Le renforcement des liens avec les pouvoirs publics est un priorité. Trois villes soutiennent déjà officiellement la monnaie léman et l’acceptent comme moyen de paiement (le maire l’accepte comme pourcentage de son salaire). D’autres vont les rejoindre prochainement. Parallèlement, l’association est mandatée par des collectivités pour renforcer le tissu économique communal grâce au développement de la monnaie locale sur le territoire. Finalement, il faut témoigner de l’amplification médiatique et de la notoriété du Léman depuis son lancement : alors que la monnaie a été à son lancement accueillie avec une certaine méfiance, il est aujourd’hui devenu rare qu’une personne ne connaisse pas encore la monnaie léman à Genève et de plus en plus de professionnels sont enclins à rejoindre le réseau. La sortie du film « Demain » quelques mois après le lancement du léman a donné un second élan, permettant à la monnaie locale de circuler au-delà du cercle des premiers convaincus. La venue de Rob Hopkins, fondateur et animateur du Réseau des Villes en Transition, pour le lancement du léman électronique, en mars 2017, a donné une nouvelle impulsion. Le léman a reçu la Bourse genevoise du développement durable en 2017 et est l’une des expériences mise en valeur dans le film Demain-Genève.

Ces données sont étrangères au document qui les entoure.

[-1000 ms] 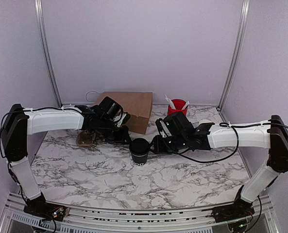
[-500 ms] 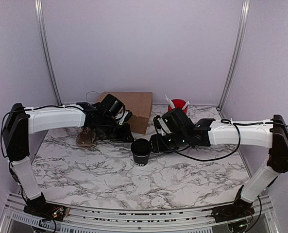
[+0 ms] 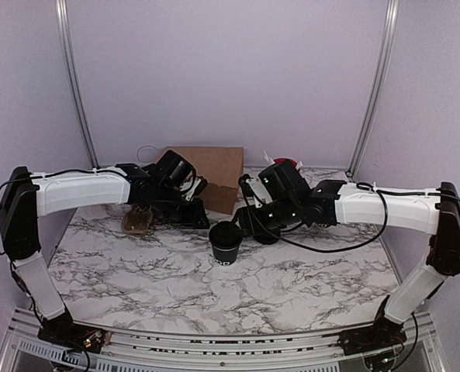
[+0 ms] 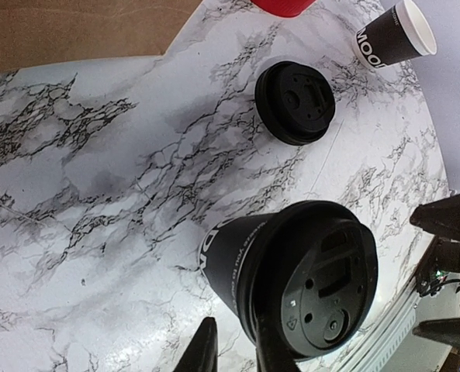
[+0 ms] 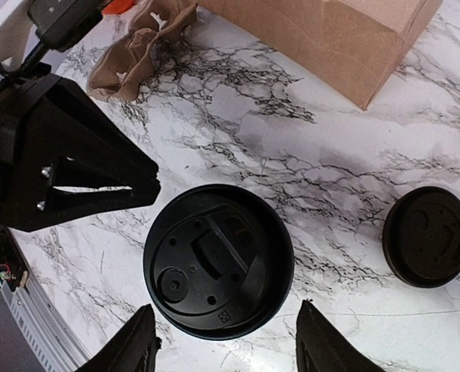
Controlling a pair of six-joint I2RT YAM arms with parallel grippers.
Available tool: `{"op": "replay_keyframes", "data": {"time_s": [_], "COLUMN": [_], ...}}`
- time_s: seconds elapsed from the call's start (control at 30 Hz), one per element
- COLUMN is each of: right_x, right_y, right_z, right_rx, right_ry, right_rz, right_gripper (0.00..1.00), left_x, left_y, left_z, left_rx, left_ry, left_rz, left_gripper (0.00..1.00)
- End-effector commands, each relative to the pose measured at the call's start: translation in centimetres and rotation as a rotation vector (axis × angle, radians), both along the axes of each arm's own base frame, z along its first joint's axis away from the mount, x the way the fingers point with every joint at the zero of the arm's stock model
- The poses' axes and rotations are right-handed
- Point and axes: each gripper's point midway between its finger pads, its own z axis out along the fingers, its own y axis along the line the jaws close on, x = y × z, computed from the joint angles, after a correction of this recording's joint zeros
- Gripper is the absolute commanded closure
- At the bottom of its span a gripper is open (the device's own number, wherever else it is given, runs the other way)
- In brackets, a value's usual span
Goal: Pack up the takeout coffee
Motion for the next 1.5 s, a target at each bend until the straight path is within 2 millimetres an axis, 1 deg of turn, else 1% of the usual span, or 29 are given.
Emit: {"op": "replay_keyframes", "data": {"time_s": [0.0,0.03,0.07,0.17,0.3,0.43,0.8,0.97,1.13,1.3,1.4,1.47], "right_x": [1.3,2.4,2.9,3.6,3.4,3.2,2.7,2.7,2.7,2.6,2.8,3.0], "right_y": [-0.1,-0.8,-1.2,-1.5,-1.2,-1.2,-0.7,-1.1,-1.4,-1.5,-2.0,-2.5], "right_z": [1.1,1.2,1.2,0.9,-0.4,-1.5,-3.2,-3.8,-3.4,-2.2,-1.5,-1.5], "right_rx": [0.048,0.067,0.083,0.124,0.131,0.137,0.172,0.168,0.188,0.211,0.216,0.211], "right_ry": [0.002,0.006,0.014,0.048,0.091,0.127,0.180,0.190,0.181,0.160,0.137,0.129], "right_rz": [0.005,-0.023,-0.037,-0.045,-0.035,-0.046,-0.032,-0.055,-0.073,-0.075,-0.099,-0.120], "right_gripper": [0.42,0.42,0.43,0.48,0.51,0.53,0.57,0.59,0.60,0.60,0.60,0.60], "left_x": [-2.5,-2.9,-3.2,-3.9,-4.3,-4.5,-4.3,-4.2,-4.2,-4.1,-4.0,-3.9], "left_y": [0.9,0.9,0.9,0.7,0.1,-0.3,-1.0,-1.1,-1.1,-1.1,-1.1,-1.1], "left_z": [0.6,0.5,0.4,0.4,0.8,0.4,-0.7,-1.0,-1.4,-1.6,-1.6,-1.6], "left_rx": [0.001,-0.001,-0.005,-0.026,-0.046,-0.048,-0.041,-0.040,-0.034,-0.028,-0.026,-0.023], "left_ry": [0.024,0.026,0.030,0.042,0.039,0.044,0.053,0.057,0.063,0.064,0.059,0.053], "left_rz": [-0.023,-0.026,-0.027,-0.035,-0.045,-0.049,-0.051,-0.048,-0.048,-0.046,-0.046,-0.046], "left_gripper": [0.82,0.82,0.82,0.82,0.82,0.82,0.83,0.83,0.83,0.83,0.83,0.83]}}
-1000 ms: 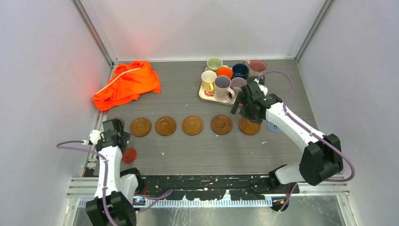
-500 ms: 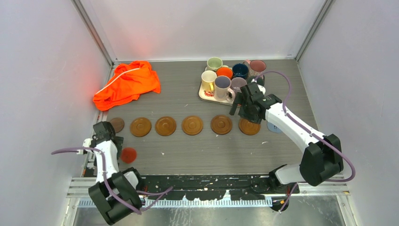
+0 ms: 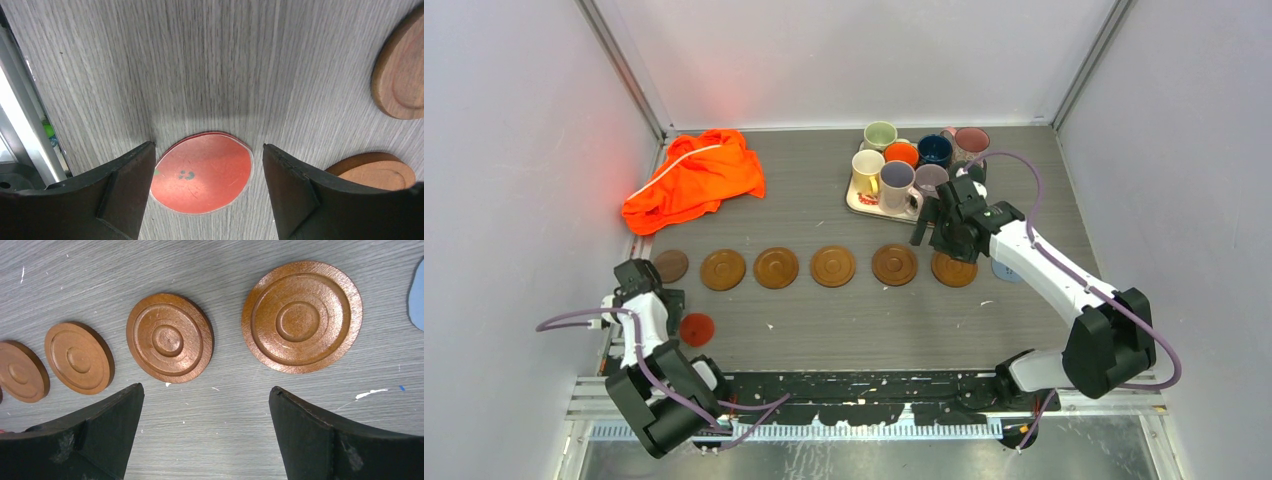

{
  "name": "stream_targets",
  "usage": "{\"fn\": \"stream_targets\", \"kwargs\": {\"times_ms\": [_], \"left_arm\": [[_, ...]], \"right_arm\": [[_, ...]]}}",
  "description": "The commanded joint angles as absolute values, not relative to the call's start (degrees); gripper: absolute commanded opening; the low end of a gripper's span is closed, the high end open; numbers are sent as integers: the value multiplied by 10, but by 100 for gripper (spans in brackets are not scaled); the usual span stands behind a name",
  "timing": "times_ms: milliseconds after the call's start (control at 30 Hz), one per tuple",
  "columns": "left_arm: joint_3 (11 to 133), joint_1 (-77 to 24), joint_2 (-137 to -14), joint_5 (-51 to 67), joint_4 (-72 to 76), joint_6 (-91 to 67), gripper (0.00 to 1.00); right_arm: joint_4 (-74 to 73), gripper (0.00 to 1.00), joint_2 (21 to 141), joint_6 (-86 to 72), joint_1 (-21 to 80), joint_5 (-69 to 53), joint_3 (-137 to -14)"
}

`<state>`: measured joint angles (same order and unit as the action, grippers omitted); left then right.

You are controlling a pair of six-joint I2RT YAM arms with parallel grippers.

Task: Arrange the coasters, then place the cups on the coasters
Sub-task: Move the coaster to the center of the board.

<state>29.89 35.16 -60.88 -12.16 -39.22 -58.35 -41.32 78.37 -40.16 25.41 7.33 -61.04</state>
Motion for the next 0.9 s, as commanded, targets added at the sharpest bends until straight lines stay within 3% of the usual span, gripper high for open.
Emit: {"fn": "stream_targets", "kwargs": {"times_ms": [0,400,867], "left_arm": [[291,357,-604,-133,-396,-594,79],[245,336,-595,-89,-402,-621,66],[240,142,-551,-119,-467,-757,63]], "right_arm": [[-390,100,767,-393,257,57,-606],[-377,100,740,-402,257,61,-575],[-371,100,719,-397,257,52,-557]]}}
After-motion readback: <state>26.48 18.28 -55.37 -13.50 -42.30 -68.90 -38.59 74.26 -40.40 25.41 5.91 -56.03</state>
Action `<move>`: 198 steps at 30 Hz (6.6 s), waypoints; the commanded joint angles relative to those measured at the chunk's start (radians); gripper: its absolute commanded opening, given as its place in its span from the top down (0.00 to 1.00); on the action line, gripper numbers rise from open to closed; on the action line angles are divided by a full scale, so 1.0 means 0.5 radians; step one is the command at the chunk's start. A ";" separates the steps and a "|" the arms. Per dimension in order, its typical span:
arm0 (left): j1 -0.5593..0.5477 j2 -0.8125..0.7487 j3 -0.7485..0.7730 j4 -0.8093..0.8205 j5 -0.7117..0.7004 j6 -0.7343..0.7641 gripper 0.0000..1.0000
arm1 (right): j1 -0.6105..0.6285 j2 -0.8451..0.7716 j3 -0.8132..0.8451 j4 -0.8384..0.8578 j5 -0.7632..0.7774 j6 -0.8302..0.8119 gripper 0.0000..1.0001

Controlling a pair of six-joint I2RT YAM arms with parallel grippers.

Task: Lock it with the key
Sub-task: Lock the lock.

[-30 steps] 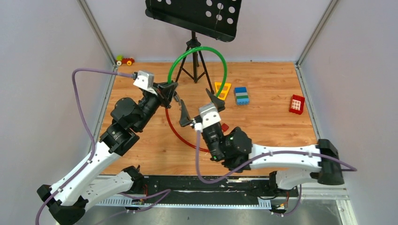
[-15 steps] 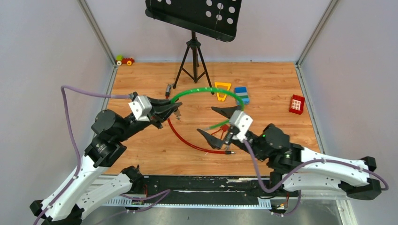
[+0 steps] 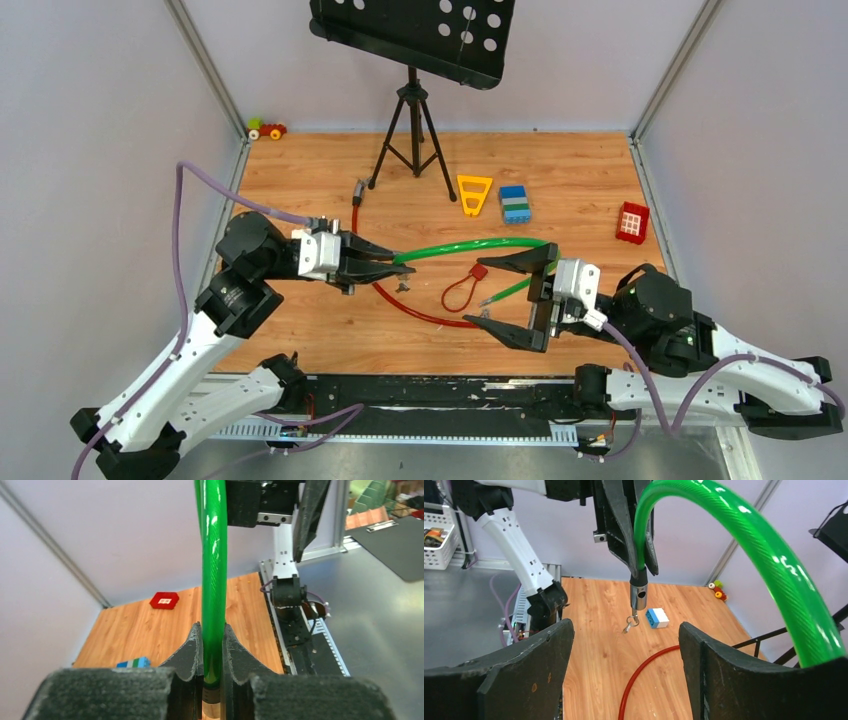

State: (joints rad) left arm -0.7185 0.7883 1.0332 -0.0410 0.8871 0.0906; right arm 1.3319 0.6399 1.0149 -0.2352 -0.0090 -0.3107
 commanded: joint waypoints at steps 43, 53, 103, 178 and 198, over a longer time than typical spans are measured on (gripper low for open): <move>-0.011 -0.099 -0.129 0.869 0.553 -0.390 1.00 | -0.110 0.804 -0.136 0.626 -0.123 0.178 0.42; -0.011 -0.125 -0.112 0.769 0.429 -0.273 1.00 | -0.138 0.821 -0.188 0.547 -0.111 0.153 0.48; -0.013 -0.182 -0.362 0.877 -0.781 -0.367 1.00 | -0.063 1.324 0.116 0.974 1.534 -0.049 0.90; -0.011 -0.247 -0.163 0.255 -1.707 0.229 1.00 | -0.249 0.013 -0.539 -0.002 1.094 0.772 0.16; -0.011 -0.247 -0.179 0.323 -1.660 0.135 1.00 | -0.541 -0.187 -1.506 1.413 0.660 1.215 0.30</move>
State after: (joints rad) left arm -0.7250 0.6708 0.8978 0.0036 0.0505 0.1890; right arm 1.0634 0.5316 0.2424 0.3241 0.4339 0.3126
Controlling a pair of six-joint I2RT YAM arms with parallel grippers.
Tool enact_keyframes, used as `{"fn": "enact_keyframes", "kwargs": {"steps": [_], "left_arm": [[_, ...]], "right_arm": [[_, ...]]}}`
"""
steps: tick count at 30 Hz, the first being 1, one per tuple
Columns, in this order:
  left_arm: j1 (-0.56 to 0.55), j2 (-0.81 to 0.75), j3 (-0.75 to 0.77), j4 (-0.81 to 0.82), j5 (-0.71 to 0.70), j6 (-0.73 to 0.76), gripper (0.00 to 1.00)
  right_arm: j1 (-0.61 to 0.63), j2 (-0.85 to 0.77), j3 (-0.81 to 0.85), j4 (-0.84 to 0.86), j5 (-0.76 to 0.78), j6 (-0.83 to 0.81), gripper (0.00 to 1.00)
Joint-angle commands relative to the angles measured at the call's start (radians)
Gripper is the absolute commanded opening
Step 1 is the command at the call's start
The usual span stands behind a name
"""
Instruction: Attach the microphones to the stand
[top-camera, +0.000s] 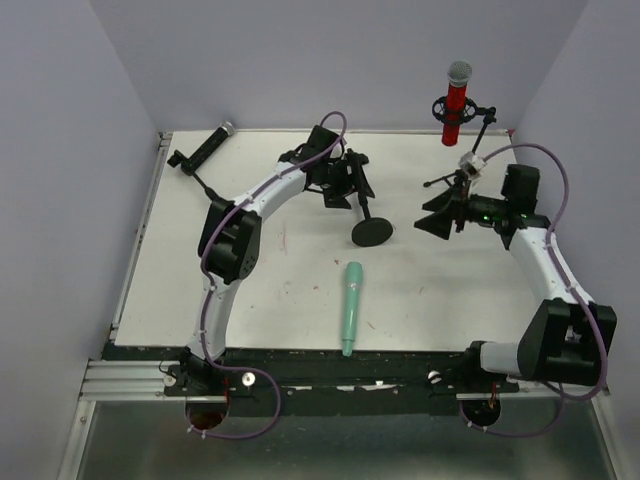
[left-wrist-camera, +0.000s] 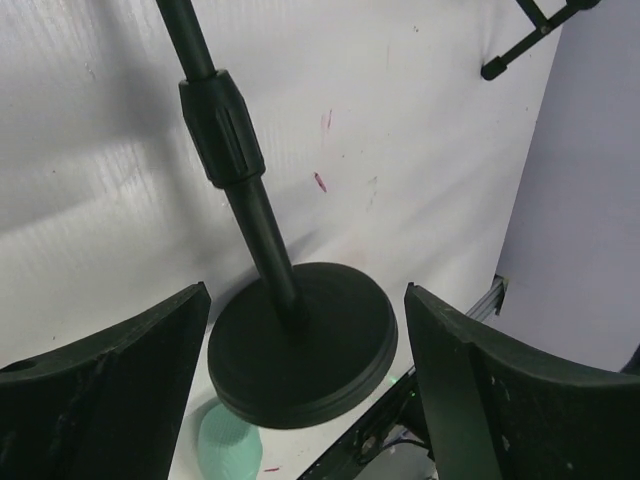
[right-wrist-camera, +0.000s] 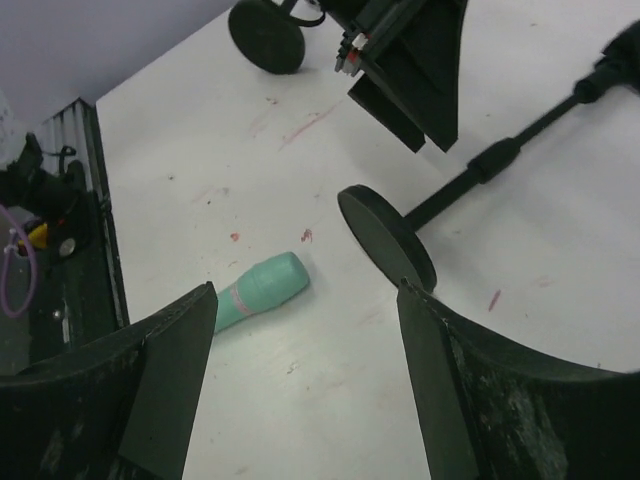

Nous avons évalué à environ 1,2 millions CHF (1,1 millons d’euros) l’investissement en bénévolat sur l’ensemble des activités commerciales et technologiques, tant sur le plan local/régional que dans les réseaux internationaux. L’objectif actuel est de « stabiliser » une équipe de développeurs informatiques et commerciaux qui, jusqu’à présent, a travaillé de manière très innovante, complètement bénévolement.
Le portefeuille électronique Biletujo (portefeuille en esperanto) est une crypto-monnaie fondée sur notre blockchain spécifique, ComChain (pour « blockchain des communs »), basée sur la technologie ethereum, mais sans usage de la monnaie « ether »); elle est non spéculative (le minage n’est pas rémunéré) et donc très peu gourmande en énergie, ce qui la distingue de presque toutes les autres crypto-monnaies. Elle est ouverte, dans un esprit de collaboration et de consortium à toutes les monnaies complémentaires qui désireraient profiter de cette technologie tout en collaborant à l’extension et à la résilience du réseau.
Je vous propose d’ouvrir dans ce bulletin une section « monnaie locale », consacrée à l’exposé des avantages et des défis de cet outil au service de l’économie sociale et solidaire et des enjeux qui se posent tant sur le plan local qu’international à son développement. Vos remarques et questions orienteront le contenu des prochains articles.